**Aim of the task**
Look for the line that has "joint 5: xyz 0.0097" in the material below; please repeat it and every line after it, exactly, up to and including the line that has "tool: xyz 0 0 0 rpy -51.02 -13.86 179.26", and nothing else.

:: Dataset section ::

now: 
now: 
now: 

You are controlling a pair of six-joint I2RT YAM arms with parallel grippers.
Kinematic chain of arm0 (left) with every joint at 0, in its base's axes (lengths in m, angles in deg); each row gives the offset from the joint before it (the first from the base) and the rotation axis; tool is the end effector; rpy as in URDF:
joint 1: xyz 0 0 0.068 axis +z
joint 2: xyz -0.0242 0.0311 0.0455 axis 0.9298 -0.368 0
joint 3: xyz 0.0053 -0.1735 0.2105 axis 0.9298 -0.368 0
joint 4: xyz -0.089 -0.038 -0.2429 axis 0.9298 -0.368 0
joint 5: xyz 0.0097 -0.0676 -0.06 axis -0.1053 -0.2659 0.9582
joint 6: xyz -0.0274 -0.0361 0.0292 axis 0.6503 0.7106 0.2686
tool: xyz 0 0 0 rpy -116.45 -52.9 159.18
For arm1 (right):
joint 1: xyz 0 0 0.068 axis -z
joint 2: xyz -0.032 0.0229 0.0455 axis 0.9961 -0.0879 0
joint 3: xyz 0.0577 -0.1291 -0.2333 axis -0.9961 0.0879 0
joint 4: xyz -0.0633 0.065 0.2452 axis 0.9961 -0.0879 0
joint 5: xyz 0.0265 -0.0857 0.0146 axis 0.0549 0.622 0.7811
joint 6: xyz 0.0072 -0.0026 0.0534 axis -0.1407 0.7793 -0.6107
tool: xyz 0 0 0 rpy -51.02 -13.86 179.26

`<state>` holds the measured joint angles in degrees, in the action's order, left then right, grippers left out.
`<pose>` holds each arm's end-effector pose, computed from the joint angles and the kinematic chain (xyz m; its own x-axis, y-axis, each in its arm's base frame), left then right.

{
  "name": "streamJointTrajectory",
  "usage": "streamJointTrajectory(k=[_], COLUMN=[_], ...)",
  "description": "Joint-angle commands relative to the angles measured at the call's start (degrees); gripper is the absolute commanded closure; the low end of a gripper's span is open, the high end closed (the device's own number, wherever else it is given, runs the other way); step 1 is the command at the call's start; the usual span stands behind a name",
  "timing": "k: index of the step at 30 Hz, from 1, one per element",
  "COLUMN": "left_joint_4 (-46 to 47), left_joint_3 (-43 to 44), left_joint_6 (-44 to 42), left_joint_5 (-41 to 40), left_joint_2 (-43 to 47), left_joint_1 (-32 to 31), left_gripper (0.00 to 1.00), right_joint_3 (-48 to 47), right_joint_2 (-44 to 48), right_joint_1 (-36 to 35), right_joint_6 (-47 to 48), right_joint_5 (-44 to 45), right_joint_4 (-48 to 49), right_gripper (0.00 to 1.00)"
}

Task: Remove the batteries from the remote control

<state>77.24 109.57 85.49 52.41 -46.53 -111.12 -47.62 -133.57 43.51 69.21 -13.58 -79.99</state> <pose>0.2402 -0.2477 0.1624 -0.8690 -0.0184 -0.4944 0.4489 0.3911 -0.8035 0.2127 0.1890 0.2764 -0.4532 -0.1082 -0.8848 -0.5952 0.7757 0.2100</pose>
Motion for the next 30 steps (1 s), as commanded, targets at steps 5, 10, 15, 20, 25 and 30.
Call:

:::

**Answer section**
joint 5: xyz 0.0097 -0.0676 -0.06 axis -0.1053 -0.2659 0.9582
joint 6: xyz -0.0274 -0.0361 0.0292 axis 0.6503 0.7106 0.2686
tool: xyz 0 0 0 rpy -116.45 -52.9 159.18
For arm1 (right):
joint 1: xyz 0 0 0.068 axis -z
joint 2: xyz -0.032 0.0229 0.0455 axis 0.9961 -0.0879 0
joint 3: xyz 0.0577 -0.1291 -0.2333 axis -0.9961 0.0879 0
joint 4: xyz -0.0633 0.065 0.2452 axis 0.9961 -0.0879 0
joint 5: xyz 0.0265 -0.0857 0.0146 axis 0.0549 0.622 0.7811
joint 6: xyz 0.0072 -0.0026 0.0534 axis -0.1407 0.7793 -0.6107
tool: xyz 0 0 0 rpy -51.02 -13.86 179.26

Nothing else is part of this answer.